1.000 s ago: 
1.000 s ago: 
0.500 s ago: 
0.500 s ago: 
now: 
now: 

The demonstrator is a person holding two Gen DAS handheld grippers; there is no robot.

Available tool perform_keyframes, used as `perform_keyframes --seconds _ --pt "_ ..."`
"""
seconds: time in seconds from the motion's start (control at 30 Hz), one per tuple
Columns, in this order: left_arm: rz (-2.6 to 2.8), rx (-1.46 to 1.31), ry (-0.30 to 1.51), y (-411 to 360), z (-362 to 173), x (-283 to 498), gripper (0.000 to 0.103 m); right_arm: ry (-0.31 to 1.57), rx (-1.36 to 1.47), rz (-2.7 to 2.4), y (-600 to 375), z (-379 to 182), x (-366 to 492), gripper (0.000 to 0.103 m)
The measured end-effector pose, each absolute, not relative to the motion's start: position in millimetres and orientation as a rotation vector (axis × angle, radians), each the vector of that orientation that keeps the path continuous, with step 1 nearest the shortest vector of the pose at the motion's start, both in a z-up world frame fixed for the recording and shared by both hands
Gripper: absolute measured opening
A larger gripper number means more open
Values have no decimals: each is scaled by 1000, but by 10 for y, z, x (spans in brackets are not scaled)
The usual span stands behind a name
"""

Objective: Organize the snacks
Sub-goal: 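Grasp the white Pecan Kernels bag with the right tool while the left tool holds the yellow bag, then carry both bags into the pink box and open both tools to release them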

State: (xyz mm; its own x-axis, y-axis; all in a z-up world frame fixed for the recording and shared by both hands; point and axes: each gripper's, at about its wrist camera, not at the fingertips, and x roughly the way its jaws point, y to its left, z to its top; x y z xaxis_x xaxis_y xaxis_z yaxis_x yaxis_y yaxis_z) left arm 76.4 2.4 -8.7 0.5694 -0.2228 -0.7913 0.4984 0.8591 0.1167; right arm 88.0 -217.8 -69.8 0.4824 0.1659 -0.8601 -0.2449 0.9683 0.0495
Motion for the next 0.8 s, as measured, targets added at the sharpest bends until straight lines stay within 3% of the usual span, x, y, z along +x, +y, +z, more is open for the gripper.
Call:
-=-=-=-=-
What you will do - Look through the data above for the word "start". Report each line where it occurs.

Response area -
seconds: time in seconds from the motion's start (control at 30 Hz), one per tuple
The measured end-effector pose, each absolute, not relative to the motion's start: position in millimetres and orientation as a rotation vector (axis × angle, radians), each the vector of that orientation that keeps the path continuous, with step 1 nearest the shortest vector of the pose at the motion's start, both in a z-up world frame fixed for the recording and shared by both hands

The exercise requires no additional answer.